Gather each line of the entries below that includes "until".

(Dataset items)
# # # # # # #

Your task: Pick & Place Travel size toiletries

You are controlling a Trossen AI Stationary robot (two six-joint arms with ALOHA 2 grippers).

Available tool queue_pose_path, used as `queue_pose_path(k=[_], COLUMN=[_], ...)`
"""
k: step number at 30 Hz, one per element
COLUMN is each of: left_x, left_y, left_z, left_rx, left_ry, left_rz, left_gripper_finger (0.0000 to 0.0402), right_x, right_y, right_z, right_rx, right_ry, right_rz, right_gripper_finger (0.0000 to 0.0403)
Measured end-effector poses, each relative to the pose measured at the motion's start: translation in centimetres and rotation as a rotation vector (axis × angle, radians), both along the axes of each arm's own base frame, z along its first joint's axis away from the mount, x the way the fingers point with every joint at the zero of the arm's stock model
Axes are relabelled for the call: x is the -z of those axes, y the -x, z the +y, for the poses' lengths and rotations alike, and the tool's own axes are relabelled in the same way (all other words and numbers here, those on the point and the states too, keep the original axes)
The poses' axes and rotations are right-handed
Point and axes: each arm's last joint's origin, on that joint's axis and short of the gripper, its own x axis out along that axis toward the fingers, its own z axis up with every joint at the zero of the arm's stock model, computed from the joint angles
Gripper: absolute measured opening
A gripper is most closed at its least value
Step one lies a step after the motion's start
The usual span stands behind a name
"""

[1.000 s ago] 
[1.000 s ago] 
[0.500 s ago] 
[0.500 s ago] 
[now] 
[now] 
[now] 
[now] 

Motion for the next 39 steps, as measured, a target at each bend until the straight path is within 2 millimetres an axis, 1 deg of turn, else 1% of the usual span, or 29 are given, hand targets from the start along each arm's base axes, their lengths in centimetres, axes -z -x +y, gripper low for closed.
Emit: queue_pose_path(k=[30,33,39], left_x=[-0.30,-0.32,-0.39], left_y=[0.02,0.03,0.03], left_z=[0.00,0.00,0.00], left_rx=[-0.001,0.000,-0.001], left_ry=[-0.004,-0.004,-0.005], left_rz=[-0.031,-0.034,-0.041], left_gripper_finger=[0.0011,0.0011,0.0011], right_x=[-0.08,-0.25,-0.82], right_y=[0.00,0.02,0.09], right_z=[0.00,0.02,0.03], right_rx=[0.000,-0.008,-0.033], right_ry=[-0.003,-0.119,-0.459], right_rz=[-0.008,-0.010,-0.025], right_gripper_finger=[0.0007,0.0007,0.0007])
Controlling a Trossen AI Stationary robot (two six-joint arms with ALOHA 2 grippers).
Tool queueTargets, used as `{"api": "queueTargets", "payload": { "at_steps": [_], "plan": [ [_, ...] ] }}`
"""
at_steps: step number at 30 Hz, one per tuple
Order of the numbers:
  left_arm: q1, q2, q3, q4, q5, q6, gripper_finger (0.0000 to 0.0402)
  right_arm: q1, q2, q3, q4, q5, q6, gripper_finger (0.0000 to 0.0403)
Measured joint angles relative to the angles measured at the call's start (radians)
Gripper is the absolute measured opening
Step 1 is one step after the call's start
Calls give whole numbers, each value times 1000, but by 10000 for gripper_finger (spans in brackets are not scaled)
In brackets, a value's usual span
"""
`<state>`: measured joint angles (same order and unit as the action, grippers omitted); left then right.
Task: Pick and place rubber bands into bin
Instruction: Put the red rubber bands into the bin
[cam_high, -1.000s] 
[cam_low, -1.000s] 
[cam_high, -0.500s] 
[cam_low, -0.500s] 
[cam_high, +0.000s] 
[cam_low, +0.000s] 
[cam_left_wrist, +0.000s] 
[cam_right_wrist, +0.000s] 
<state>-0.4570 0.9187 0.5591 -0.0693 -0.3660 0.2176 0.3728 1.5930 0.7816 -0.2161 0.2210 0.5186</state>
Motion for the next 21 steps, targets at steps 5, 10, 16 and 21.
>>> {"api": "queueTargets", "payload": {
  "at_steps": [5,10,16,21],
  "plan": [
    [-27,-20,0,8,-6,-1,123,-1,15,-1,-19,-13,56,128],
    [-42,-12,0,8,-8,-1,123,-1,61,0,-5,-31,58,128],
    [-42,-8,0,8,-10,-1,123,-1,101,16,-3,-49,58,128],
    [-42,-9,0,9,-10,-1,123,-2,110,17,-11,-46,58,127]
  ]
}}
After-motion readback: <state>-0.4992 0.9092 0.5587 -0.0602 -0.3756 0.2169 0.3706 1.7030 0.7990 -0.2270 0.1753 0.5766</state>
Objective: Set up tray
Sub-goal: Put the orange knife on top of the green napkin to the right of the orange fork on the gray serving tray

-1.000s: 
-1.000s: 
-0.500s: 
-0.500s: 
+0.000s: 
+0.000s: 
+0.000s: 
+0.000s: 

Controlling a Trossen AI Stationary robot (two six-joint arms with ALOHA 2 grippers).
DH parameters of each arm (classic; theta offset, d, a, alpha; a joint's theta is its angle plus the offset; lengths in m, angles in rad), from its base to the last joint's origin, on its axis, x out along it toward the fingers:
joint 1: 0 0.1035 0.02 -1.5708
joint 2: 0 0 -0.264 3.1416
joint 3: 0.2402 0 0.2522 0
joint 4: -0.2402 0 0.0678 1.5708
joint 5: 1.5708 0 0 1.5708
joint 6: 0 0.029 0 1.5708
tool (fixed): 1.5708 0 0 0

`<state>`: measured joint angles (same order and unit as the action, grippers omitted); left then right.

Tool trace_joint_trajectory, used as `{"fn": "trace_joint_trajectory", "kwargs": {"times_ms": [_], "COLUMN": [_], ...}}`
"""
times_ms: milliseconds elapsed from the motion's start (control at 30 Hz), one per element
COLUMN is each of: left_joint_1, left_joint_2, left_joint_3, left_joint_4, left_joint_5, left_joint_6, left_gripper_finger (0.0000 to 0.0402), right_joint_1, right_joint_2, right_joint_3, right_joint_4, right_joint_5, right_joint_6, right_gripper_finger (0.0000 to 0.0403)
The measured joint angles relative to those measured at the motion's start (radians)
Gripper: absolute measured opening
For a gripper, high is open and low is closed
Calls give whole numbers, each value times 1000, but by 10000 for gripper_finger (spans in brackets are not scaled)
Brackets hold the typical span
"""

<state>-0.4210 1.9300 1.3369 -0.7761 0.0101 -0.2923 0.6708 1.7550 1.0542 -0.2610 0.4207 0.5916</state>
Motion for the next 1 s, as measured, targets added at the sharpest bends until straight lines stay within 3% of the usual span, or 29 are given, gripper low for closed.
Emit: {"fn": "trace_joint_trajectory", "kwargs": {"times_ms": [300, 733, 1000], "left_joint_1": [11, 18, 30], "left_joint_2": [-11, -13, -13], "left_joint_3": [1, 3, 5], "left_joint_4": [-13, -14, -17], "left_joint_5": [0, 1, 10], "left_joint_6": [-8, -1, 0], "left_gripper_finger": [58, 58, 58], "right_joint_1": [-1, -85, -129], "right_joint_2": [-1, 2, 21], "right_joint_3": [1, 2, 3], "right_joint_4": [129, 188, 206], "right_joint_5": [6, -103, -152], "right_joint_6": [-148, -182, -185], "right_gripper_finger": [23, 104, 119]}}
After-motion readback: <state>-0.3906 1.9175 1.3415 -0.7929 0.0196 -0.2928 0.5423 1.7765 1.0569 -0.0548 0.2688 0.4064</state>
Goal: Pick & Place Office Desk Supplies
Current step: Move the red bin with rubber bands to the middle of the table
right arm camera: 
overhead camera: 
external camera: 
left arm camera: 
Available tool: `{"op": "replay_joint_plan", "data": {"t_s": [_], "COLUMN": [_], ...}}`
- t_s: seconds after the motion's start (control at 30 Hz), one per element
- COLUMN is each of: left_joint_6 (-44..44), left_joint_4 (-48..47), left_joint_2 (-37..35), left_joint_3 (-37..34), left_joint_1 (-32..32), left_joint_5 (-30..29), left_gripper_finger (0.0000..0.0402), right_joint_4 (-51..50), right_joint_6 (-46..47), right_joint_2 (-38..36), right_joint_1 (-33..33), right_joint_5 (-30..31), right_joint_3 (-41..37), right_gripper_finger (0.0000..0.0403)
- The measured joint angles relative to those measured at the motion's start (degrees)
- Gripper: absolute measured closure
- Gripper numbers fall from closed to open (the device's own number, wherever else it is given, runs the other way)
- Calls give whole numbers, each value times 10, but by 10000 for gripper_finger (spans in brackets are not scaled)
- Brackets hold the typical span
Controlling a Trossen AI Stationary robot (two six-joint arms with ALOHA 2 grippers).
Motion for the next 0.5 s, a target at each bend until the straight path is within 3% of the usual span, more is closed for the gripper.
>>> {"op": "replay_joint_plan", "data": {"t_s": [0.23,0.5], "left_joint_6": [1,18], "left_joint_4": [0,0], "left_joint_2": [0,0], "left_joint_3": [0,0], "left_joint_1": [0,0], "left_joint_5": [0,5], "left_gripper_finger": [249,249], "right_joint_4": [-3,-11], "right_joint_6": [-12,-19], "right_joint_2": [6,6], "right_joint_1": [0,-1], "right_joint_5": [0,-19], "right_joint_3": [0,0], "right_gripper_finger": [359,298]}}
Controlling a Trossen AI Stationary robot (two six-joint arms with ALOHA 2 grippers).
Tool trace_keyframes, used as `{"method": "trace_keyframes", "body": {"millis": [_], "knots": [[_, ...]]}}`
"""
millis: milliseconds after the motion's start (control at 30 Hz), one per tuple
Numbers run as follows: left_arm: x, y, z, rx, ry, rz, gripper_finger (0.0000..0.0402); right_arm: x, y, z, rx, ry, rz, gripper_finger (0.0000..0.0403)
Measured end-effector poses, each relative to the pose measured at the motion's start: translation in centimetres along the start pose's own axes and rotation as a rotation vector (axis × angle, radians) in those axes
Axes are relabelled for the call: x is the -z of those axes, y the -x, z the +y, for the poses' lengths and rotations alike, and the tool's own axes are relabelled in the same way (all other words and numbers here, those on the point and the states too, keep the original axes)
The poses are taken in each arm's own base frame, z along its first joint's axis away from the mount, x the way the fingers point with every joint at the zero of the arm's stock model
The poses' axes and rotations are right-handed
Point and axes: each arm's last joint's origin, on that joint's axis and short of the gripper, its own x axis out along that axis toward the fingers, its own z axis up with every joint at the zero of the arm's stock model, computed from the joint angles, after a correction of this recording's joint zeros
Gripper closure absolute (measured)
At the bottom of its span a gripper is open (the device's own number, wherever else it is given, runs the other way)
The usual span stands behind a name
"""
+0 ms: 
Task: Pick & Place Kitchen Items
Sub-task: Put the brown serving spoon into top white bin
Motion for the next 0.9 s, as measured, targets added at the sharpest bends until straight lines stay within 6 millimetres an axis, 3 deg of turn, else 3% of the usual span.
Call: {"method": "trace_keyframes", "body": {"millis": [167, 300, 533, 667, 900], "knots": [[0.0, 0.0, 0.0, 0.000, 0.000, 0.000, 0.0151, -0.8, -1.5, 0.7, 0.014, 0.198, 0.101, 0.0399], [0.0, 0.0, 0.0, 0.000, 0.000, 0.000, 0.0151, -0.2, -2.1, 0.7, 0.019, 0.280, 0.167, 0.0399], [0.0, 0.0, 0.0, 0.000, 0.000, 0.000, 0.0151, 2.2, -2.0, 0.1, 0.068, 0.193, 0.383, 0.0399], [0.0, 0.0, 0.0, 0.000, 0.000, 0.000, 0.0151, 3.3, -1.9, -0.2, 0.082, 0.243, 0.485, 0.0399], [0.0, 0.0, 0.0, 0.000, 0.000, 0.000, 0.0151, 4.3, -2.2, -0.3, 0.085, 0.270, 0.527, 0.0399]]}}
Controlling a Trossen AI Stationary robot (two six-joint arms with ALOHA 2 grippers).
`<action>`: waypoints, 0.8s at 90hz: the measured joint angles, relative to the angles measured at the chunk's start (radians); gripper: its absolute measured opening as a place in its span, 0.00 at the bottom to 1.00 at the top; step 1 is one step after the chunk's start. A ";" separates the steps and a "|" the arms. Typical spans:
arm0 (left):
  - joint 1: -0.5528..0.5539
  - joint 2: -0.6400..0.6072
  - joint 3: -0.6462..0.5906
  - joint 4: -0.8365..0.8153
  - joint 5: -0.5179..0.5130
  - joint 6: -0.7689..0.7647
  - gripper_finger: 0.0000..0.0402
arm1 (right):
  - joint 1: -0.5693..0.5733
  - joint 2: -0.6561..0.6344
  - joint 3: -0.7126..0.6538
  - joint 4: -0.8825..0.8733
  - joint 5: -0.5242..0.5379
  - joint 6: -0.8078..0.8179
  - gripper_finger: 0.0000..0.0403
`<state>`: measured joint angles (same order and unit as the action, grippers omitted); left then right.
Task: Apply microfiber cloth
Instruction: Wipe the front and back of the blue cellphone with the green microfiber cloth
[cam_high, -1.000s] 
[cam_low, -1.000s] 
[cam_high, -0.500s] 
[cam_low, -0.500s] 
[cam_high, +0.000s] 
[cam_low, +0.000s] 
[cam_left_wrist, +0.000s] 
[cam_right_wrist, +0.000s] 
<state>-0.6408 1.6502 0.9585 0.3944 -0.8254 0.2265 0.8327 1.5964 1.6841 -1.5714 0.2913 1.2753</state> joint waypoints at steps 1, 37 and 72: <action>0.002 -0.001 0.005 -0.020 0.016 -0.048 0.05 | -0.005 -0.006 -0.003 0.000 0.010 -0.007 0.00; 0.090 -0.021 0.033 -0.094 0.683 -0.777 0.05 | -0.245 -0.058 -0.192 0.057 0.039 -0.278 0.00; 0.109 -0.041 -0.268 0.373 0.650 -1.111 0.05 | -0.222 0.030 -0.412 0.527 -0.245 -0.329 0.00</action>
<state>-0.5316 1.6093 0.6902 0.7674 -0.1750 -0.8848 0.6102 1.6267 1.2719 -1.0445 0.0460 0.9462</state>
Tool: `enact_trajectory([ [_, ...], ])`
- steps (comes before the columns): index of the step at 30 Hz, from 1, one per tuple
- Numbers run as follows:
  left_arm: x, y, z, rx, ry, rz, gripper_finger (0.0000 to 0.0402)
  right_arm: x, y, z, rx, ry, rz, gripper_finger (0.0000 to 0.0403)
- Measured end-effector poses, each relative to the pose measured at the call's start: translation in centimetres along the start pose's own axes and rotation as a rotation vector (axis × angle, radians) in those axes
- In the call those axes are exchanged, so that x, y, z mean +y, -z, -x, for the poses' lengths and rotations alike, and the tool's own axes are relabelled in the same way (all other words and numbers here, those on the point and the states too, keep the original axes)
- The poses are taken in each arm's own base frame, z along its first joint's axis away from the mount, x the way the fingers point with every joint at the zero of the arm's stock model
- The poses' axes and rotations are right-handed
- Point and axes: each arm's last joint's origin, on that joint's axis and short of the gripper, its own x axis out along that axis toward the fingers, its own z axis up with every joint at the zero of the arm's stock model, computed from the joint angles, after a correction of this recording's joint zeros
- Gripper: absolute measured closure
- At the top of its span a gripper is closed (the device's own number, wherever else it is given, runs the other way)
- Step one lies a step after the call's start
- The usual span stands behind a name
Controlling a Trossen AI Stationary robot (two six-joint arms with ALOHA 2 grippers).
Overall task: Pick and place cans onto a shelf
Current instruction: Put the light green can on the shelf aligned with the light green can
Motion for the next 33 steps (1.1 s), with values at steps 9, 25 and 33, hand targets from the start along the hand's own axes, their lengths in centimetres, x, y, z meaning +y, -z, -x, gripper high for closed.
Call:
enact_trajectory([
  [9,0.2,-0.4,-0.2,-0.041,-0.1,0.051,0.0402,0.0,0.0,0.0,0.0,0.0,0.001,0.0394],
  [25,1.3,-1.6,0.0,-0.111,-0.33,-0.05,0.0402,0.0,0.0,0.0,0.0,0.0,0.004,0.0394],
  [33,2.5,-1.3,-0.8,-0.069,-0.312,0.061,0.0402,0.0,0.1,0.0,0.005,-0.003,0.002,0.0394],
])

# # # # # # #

**WORKED SOLUTION**
Motion for the next 39 steps, as measured, a target at each bend until the straight path is within 2 millimetres an axis, 1 deg of turn, else 1% of the usual span, or 29 are given, hand targets from the start along each arm's base axes, their lengths in centimetres, axes -z -x +y, gripper low for closed.
Motion for the next 1 s, as measured, targets added at the sharpest bends until straight lines stay within 3% of the usual span, or 29 are given, gripper low for closed.
Motion for the next 0.5 s, a target at each bend until the straight path is within 3% of the usual span, more is closed for the gripper.
Motion for the next 0.9 s, as measured, targets added at the sharpest bends until straight lines stay within 6 millimetres an axis, 3 deg of turn, else 3% of the usual span.

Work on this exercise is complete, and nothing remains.